Tentu masih banyak lagi catatan perjalanan Agus Hamdani dalam
berkarya ditengah-tengah masyarakat. Sumbangsihnya dalam dunia
pendidikan memang tidak diragukan lagi, khususnya dalam pendidikan
menggambar untuk anak.
Aktivitas Berkesenian
Bukan hanya dikenal sebagai guru menggambar, tetapi Agus juga dikenal
sebagai seorang seniman. Sejak 2010 bersama-sama seniman lainnya,
Agus mendirikan Forum Pelukis Cimahi (Forkis), tempat berkumpulnya
para seniman Cimahi, khususnya seni Lukis.
Kini Agus Hamdani dipercaya sebagai Ketua di komunitas yang baru
berusia 6 tahun tersebut. Kiprahnya sebagai pimpinan Forkis semakin
menguat ketika dirinya berhasil menggebrak kegiatan berkesenian
bertajuk Cimahi, Art and Photography Exhibiton yang mendapat
dukungan penuh dari Diskopindagtan Pemerintah Kota Cimahi.

Acara bertema Save Our Cultural Heritage yang berlangsung di gedung


tua peninggalan Belanda yang kini lebih dikenal dengan sebutan The
Historich tersebut berlangsung dengan meriah dan sukses. Beberapa
seniman Forkis dan seniman dari luar kota ikut memeriahkan acara
pameran seni rupa tersebut. Tercatat ada beberapa nama seniman Forkis
yang terlibat dalam ajang pameran seni rupa tersebut, seperti Agus
Hamdani, Bahar Malaka, Hamdani, Bambang Sumantri, Muhammad Nur,
Ade Gombloh Mulyana alias Moel, dan Teddy Suchyar.
Selain itu, beberapa pelukis dari luar Cimahi juga ikut memeriahkan ajang
pameran tersebut. Beberapa nama pelukis seperti Olla Manelo (pelukis
wanita asal Bandung), Budi Baksil (Bandung), E.B. Wahyuno (Gunung
Kidul, Jogjakarta), Ardiyan Syah (Madura) dan Balchi Bara (Tegal, Jawa
Tengah) turut serta memajang karyanya di sana.

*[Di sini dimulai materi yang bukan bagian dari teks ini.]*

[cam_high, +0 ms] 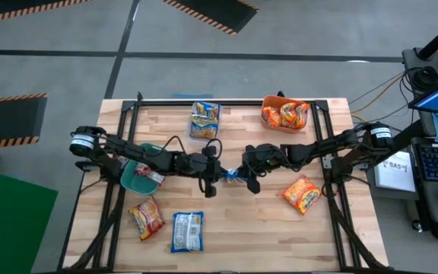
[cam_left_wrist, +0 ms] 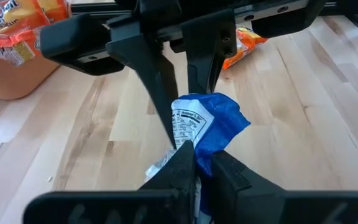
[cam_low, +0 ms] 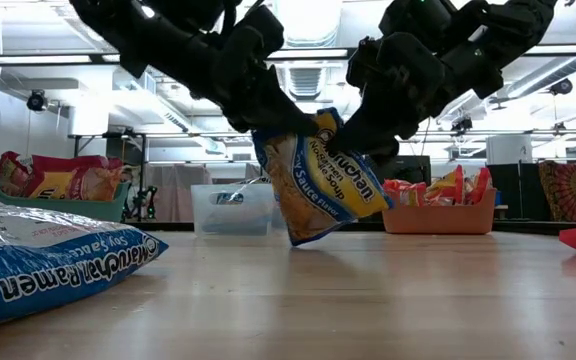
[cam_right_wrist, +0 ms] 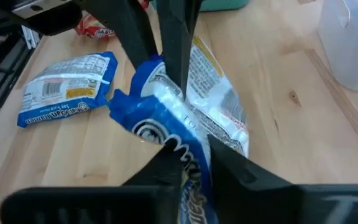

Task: Sort Maruchan noodles
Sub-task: Put the blue noodle pack into the transparent bin

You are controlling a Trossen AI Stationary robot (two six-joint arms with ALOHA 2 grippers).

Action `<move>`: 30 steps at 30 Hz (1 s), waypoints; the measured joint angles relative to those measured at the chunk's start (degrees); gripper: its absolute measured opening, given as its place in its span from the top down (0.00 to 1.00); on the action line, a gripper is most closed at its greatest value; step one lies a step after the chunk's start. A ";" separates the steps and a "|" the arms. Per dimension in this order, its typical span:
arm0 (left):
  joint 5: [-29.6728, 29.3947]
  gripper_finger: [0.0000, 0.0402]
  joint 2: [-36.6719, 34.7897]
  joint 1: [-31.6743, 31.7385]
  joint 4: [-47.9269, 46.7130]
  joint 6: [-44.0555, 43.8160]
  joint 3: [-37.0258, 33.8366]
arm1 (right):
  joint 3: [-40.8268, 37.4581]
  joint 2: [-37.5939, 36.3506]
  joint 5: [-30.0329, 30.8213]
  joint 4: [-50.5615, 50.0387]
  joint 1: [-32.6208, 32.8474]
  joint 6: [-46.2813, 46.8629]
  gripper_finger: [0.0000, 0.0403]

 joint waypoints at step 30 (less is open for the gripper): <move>-2.86 1.00 -1.07 5.96 -58.51 19.32 32.22 | -0.13 -19.88 3.50 -16.21 0.00 -1.86 0.47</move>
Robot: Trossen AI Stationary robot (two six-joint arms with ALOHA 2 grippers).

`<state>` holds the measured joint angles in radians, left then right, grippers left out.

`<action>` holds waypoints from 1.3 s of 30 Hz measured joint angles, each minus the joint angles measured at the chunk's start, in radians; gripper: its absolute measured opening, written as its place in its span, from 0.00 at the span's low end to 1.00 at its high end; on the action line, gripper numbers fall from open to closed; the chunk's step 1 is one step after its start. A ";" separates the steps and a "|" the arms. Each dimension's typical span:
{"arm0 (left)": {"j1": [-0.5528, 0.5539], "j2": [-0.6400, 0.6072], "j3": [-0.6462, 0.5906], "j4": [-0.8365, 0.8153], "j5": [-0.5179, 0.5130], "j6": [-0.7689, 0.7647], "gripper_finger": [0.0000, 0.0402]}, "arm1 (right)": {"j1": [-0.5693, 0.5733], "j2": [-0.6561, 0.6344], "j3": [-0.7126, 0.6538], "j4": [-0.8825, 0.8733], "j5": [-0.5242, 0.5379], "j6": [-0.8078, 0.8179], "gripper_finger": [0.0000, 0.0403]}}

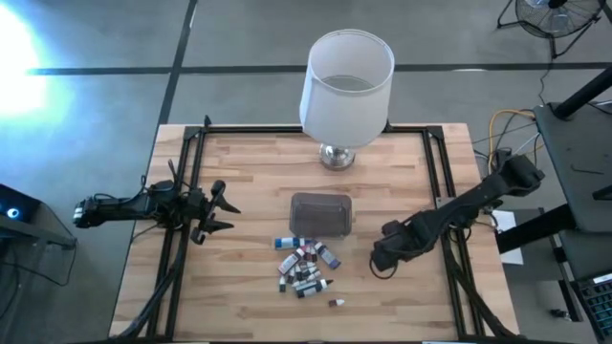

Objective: Pick & Place food coloring
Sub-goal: Put the small blue food coloring into the black bin

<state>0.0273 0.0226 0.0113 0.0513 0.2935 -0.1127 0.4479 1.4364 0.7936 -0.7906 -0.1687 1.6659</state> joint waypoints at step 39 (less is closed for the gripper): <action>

Pada perhelatan yang terbilang cukup akbar tersebut, Agus Hamdani
bersama Bahar Malaka, Bambang Sumantri, Muhammad Nur dan hamdani
(semuanya anggota Forkis) berhasil mendapat penghargaan dari ORI
(Original Record Indonesia) yang berada dalam naungan yayasan Prestasi
Anak Bangsa, karena berhasil memecahkan rekor melukis 5 menit secara
bersama-sama dengan objek lukisan berupa Jembatan Pemkot Cimahi
secara terbalik.
Kegiatan lainnya berupa pameran foto dan lomba fotografi yang
dimeriahkan beberapa fotografer Cimahi dan Kota Bandung, seperti Toto
Sugiarto, Lia Wantu, Feari Krisna, Risma Trisdiyanti, Godam Pratama,
Tatang Sukarna, Iwan, Yonathan Dwi Prasetya dan lain-lain.